#### Task
Word for word, restate the lines of the material below from its first line through the one containing "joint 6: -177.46". Omit the rest.

#### Source data
# # # # #
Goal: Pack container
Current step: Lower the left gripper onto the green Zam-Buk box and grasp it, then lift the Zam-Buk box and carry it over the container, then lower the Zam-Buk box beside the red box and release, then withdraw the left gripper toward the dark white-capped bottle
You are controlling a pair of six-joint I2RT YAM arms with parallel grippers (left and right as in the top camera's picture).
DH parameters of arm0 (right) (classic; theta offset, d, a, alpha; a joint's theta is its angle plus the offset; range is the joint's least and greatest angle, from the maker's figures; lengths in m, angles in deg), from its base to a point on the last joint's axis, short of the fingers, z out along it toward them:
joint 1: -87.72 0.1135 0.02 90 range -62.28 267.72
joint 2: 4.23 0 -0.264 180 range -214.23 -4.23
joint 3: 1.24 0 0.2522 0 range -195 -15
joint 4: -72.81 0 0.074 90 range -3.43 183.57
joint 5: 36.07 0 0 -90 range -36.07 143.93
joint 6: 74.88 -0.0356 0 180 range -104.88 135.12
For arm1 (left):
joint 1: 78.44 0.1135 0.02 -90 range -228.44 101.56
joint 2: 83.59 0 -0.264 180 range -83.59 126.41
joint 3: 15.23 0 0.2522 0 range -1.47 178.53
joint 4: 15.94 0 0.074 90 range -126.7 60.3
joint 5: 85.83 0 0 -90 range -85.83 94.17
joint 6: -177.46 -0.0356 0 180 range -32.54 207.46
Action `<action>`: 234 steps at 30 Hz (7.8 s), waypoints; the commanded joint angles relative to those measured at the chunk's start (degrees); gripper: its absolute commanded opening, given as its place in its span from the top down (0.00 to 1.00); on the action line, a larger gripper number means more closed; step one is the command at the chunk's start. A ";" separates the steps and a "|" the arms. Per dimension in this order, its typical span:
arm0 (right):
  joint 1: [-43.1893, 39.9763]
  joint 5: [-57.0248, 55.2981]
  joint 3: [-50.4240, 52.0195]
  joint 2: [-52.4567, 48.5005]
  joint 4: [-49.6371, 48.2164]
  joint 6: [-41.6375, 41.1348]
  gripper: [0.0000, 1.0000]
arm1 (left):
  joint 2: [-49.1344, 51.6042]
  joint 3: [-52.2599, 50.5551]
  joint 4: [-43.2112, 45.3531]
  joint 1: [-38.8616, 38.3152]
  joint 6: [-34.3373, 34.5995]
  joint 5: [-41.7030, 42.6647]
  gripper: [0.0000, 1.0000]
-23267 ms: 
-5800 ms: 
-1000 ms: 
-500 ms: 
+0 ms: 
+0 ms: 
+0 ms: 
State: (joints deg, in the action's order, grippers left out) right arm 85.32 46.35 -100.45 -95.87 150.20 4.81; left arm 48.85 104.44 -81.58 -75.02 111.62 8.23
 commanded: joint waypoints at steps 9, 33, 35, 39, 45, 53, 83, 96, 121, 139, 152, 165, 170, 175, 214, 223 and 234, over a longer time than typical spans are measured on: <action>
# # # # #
#### Task response
Goal: Pack container
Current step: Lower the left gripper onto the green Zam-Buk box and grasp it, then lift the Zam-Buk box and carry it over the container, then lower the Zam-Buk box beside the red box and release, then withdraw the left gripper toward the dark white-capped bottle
You are controlling a pair of six-joint I2RT YAM arms with parallel grippers (left and right as in the top camera's picture).
DH parameters of arm0 (right) (classic; theta offset, d, a, alpha; a joint's theta is its angle plus the offset; range is the joint's least and greatest angle, from the maker's figures; lengths in m, angles in deg), from its base to a point on the last joint's axis, short of the fingers, z out along it toward them:
joint 1: -87.72 0.1135 0.02 90 range -62.28 267.72
joint 2: 4.23 0 -0.264 180 range -214.23 -4.23
joint 3: 1.24 0 0.2522 0 range -195 -15
joint 4: -72.81 0 0.074 90 range -3.43 183.57
joint 5: 36.07 0 0 -90 range -36.07 143.93
joint 6: 74.88 -0.0356 0 180 range -104.88 135.12
For arm1 (left):
joint 1: 78.44 0.1135 0.02 -90 range -228.44 101.56
joint 2: 83.59 0 -0.264 180 range -83.59 126.41
joint 3: 15.23 0 0.2522 0 range -1.47 178.53
joint 4: 15.94 0 0.074 90 range -126.7 60.3
joint 5: 85.83 0 0 -90 range -85.83 94.17
joint 6: -177.46 -0.0356 0 180 range -32.54 207.46

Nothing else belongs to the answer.